======== THE DATA
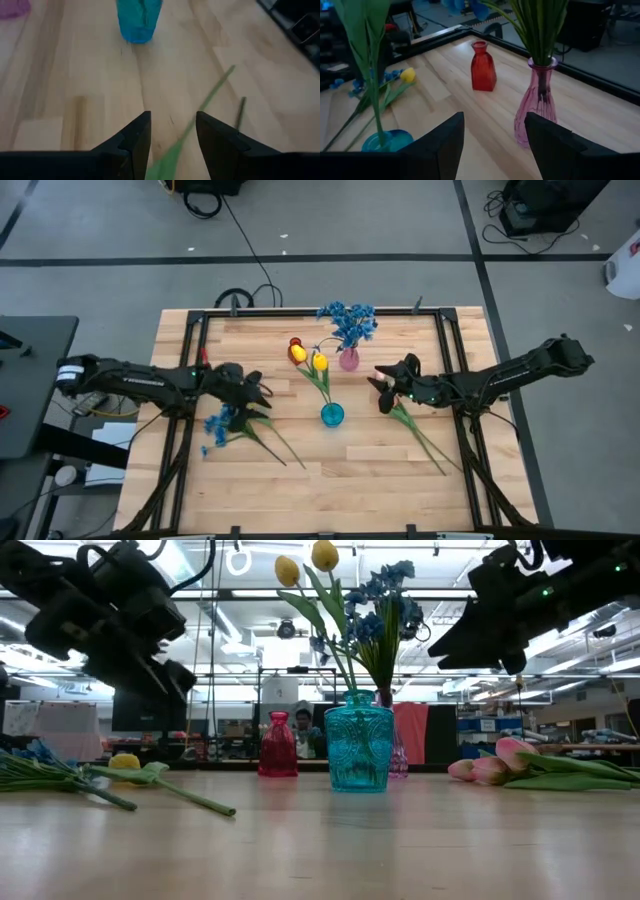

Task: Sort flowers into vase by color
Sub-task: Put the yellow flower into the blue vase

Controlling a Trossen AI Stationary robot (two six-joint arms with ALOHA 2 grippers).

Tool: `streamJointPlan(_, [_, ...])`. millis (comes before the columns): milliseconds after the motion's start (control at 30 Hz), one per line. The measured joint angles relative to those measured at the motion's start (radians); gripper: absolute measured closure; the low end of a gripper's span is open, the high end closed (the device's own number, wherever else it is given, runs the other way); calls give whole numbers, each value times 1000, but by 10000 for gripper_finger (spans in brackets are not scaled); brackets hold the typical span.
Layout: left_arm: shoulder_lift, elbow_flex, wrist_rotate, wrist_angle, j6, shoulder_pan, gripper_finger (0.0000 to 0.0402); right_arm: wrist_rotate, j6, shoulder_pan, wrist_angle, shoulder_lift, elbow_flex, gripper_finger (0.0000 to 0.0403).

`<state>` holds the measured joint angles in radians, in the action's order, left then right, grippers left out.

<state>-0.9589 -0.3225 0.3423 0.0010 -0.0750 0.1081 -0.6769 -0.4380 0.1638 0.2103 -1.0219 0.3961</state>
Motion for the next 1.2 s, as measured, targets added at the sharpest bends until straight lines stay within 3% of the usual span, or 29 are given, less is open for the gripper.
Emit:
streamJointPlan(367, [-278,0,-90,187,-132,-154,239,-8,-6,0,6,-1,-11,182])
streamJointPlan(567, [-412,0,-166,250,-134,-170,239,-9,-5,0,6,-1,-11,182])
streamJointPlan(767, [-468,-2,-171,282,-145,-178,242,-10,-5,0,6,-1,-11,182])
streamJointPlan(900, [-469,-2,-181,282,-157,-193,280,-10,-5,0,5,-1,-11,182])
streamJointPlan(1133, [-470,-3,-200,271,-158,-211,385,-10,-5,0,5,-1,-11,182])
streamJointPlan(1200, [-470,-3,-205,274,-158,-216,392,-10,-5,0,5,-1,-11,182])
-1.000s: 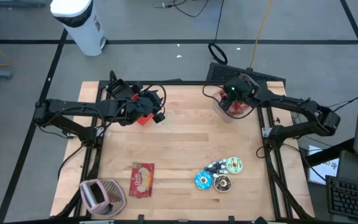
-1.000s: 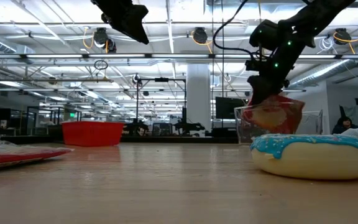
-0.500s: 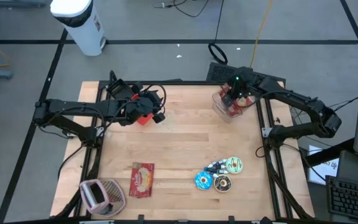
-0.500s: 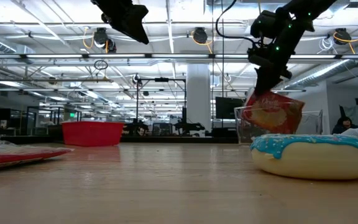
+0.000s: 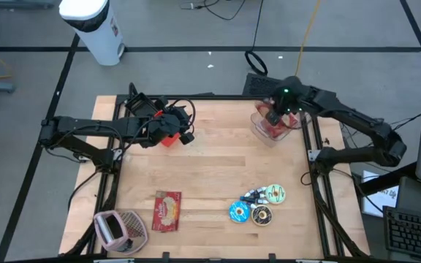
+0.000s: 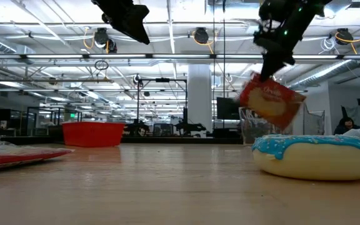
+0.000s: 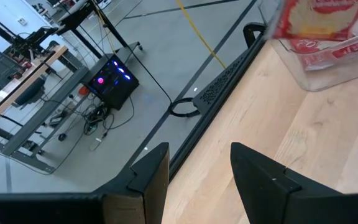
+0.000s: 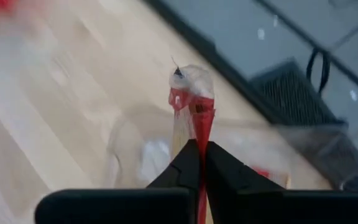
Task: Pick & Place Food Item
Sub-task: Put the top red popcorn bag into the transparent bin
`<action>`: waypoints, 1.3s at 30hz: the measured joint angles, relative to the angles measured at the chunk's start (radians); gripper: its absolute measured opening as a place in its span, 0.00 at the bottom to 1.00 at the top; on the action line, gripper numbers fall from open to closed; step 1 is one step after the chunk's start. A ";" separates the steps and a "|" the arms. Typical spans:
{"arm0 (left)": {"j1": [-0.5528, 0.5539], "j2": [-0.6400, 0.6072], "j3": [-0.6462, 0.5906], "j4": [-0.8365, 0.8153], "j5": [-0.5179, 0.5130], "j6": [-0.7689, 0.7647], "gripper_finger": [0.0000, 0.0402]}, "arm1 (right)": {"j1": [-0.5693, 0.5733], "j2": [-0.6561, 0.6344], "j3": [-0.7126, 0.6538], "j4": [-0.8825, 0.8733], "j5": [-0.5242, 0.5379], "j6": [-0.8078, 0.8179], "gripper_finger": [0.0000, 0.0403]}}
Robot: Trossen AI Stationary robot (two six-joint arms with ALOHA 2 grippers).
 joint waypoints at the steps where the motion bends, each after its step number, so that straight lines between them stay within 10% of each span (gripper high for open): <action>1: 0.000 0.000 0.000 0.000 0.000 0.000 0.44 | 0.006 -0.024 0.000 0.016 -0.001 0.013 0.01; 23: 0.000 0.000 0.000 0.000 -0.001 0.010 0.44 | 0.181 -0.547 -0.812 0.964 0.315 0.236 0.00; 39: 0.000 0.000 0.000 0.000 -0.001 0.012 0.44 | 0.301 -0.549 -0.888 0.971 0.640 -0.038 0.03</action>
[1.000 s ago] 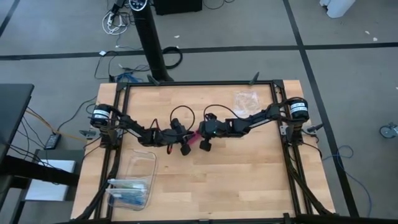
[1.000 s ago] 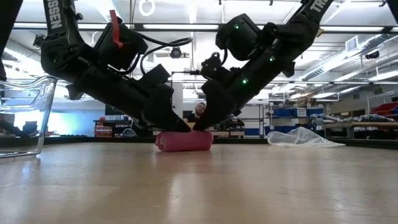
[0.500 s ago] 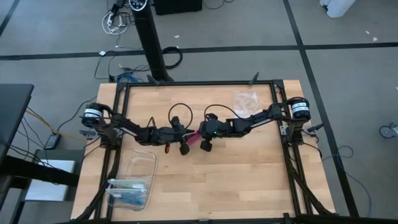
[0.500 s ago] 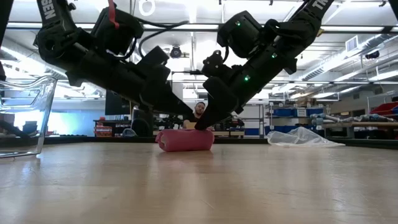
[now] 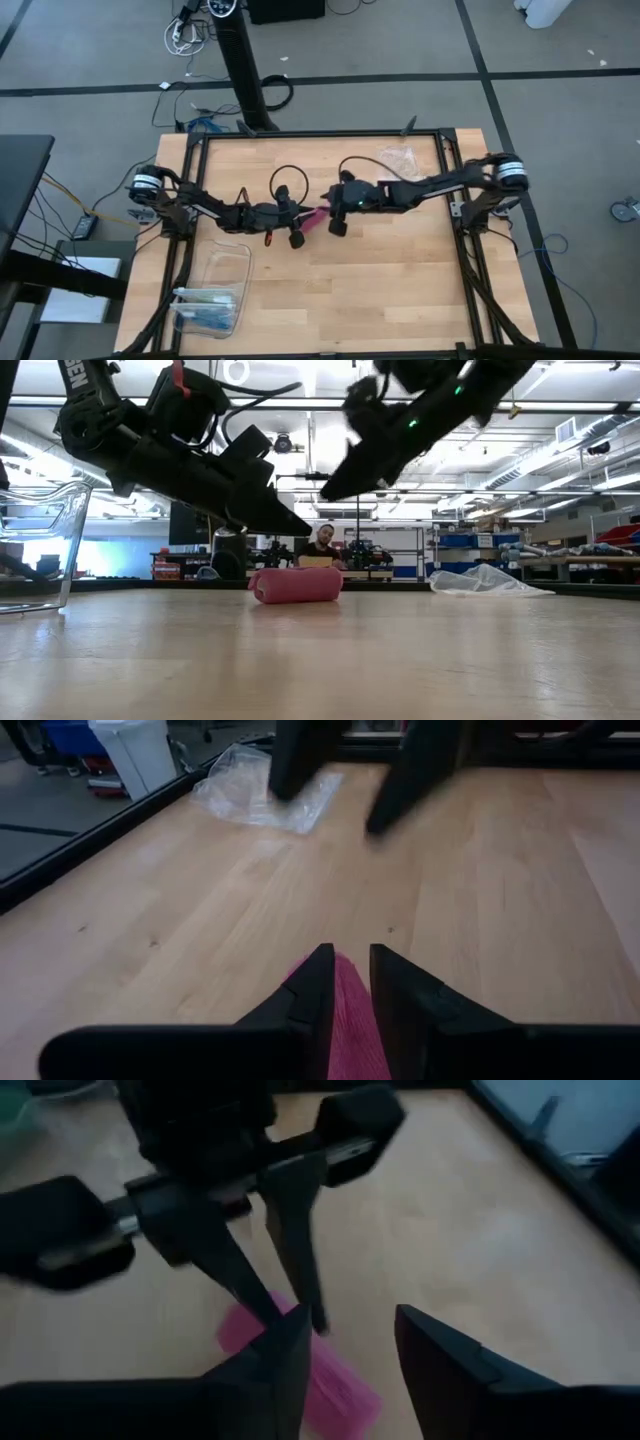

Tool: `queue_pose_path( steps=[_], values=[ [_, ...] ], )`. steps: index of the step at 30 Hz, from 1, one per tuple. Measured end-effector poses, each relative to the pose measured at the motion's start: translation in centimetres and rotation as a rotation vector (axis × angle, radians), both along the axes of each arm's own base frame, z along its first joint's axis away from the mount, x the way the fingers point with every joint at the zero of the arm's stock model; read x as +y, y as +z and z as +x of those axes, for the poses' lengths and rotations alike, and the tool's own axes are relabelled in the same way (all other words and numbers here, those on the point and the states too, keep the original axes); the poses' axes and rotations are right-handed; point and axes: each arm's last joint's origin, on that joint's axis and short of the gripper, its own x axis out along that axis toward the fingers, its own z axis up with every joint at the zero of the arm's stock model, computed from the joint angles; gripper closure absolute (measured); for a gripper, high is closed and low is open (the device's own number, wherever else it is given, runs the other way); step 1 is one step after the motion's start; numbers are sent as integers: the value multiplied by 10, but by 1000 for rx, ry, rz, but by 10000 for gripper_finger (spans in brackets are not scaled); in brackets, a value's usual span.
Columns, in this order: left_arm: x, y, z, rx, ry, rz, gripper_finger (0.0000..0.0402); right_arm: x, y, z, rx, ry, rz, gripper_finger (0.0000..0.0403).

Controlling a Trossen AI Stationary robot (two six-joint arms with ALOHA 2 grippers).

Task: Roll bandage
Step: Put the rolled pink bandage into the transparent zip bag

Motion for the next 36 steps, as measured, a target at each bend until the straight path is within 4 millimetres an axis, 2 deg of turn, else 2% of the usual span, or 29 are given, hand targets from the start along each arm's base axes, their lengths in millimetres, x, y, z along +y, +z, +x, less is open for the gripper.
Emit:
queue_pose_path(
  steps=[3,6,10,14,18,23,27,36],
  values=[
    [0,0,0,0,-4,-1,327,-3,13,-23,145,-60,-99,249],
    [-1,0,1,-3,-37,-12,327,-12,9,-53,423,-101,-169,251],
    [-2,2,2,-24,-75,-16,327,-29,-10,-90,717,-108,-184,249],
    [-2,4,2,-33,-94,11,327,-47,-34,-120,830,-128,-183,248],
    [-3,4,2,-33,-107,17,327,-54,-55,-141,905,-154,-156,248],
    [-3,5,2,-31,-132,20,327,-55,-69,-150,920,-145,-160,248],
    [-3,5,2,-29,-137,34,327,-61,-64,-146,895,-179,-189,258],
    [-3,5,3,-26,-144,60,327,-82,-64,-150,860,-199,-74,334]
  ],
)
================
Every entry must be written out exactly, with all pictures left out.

**YOUR SOLUTION**
Task: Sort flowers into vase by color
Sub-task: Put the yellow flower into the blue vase

Controlling a Trossen AI Stationary robot (two six-joint arms with ALOHA 2 grippers).

Tool: `streamJointPlan(_, [_, ...])`. millis (comes before the columns): milliseconds after the motion's start (control at 30 Hz), one per line. The measured joint angles relative to those measured at the motion's start (radians); gripper: absolute measured closure; the low end of a gripper's span is open, the high end closed (the device's own number, wherever else it is given, runs the other way); calls give whole numbers, each value times 1000, but by 10000 for gripper_finger (spans in brackets are not scaled); brackets hold the typical span.
Layout: left_arm: shoulder_lift, elbow_flex, wrist_rotate, wrist_angle, j6, shoulder_pan, gripper_finger (0.0000 to 0.0402); right_arm: wrist_rotate, j6, shoulder_pan, wrist_angle, shoulder_lift, elbow_flex, gripper_finger (0.0000 to 0.0403).

`<state>` holds the measured joint angles in radians, in the action's order, left then right, grippers left out.

<state>-0.9589 -0.3225 0.3423 0.0010 -0.0750 0.1081 -0.6769 -0.4380 0.1638 0.2103 -1.0219 0.3961</state>
Motion for the next 1.2 s, as measured, targets added at the sharpest bends until straight lines stay within 3% of the usual span, or 29 are given, less is open for the gripper.
Emit:
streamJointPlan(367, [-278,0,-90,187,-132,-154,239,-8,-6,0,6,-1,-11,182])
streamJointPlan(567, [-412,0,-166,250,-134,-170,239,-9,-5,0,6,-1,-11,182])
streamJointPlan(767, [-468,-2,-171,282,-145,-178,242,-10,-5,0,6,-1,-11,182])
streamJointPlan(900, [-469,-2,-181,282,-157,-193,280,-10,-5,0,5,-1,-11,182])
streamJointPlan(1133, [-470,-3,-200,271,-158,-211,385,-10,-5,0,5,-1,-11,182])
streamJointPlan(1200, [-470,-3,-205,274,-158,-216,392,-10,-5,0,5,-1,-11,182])
-1.000s: 
-1.000s: 
-0.500s: 
-0.500s: 
+0.000s: 
+0.000s: 
+0.000s: 
+0.000s: 
Task: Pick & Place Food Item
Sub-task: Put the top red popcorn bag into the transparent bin
`<action>`: waypoints, 1.3s at 30hz: the measured joint angles, relative to the angles measured at the chunk's start (radians); gripper: its absolute measured opening as a place in its span, 0.00 at the bottom to 1.00 at the top; on the action line, gripper numbers fall from open to closed; step 1 is one step after the chunk's start. A ";" separates the steps and a "|" the arms. Typical spans:
{"arm0 (left)": {"j1": [-0.5528, 0.5539], "j2": [-0.6400, 0.6072], "j3": [-0.6462, 0.5906], "j4": [-0.8365, 0.8153], "j5": [-0.5179, 0.5130], "j6": [-0.7689, 0.7647], "gripper_finger": [0.0000, 0.0402]}, "arm1 (right)": {"j1": [-0.5693, 0.5733], "j2": [-0.6561, 0.6344], "j3": [-0.7126, 0.6538], "j4": [-0.8825, 0.8733], "j5": [-0.5242, 0.5379], "j6": [-0.8078, 0.8179], "gripper_finger": [0.0000, 0.0403]}}
Robot: Trossen AI Stationary robot (two six-joint arms with ALOHA 2 grippers).
 joint waypoints at the steps where the motion bends, each after its step number, so that straight lines between them stay within 10% of each span (gripper high for open): <action>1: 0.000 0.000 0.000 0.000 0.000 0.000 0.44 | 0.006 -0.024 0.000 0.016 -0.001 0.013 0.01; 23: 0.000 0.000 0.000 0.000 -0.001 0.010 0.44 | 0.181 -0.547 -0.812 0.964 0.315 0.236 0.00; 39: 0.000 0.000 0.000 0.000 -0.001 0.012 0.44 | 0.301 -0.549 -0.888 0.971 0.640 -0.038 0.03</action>
[1.000 s ago] 
[1.000 s ago] 
[0.500 s ago] 
[0.500 s ago] 
[now] 

Tool: `queue_pose_path( steps=[_], values=[ [_, ...] ], )`. steps: index of the step at 30 Hz, from 1, one per tuple. Measured end-effector poses, each relative to the pose measured at the motion's start: translation in centimetres and rotation as a rotation vector (axis × angle, radians), both along the axes of each arm's own base frame, z along its first joint's axis away from the mount, x the way the fingers point with every joint at the zero of the arm's stock model; read x as +y, y as +z and z as +x of those axes, for the poses' lengths and rotations alike, and the tool's own axes are relabelled in the same way (all other words and numbers here, those on the point and the states too, keep the original axes); the poses' axes and rotations are right-handed; point and axes: each arm's last joint's origin, on that joint's axis and short of the gripper, its own x axis out along that axis toward the fingers, its own z axis up with every joint at the zero of the arm's stock model, computed from the joint angles; gripper closure absolute (measured); for a gripper, high is closed and low is open (the device's own number, wherever else it is given, runs the other way); step 1 is one step after the motion's start; numbers are sent as integers: the value multiplied by 10, but by 1000 for rx, ry, rz, but by 10000 for gripper_finger (spans in brackets are not scaled); in brackets, a value's usual span.
Columns, in this order: left_arm: x, y, z, rx, ry, rz, gripper_finger (0.0000..0.0402); right_arm: x, y, z, rx, ry, rz, gripper_finger (0.0000..0.0403).

Controlling a Trossen AI Stationary robot (two six-joint arms with ALOHA 2 grippers).

Task: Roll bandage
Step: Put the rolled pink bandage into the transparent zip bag

Motion for the next 36 steps, as measured, a target at each bend until the straight path is within 4 millimetres an axis, 2 deg of turn, else 2% of the usual span, or 29 are given, hand targets from the start along each arm's base axes, their lengths in millimetres, x, y, z along +y, +z, +x, less is open for the gripper.
Emit:
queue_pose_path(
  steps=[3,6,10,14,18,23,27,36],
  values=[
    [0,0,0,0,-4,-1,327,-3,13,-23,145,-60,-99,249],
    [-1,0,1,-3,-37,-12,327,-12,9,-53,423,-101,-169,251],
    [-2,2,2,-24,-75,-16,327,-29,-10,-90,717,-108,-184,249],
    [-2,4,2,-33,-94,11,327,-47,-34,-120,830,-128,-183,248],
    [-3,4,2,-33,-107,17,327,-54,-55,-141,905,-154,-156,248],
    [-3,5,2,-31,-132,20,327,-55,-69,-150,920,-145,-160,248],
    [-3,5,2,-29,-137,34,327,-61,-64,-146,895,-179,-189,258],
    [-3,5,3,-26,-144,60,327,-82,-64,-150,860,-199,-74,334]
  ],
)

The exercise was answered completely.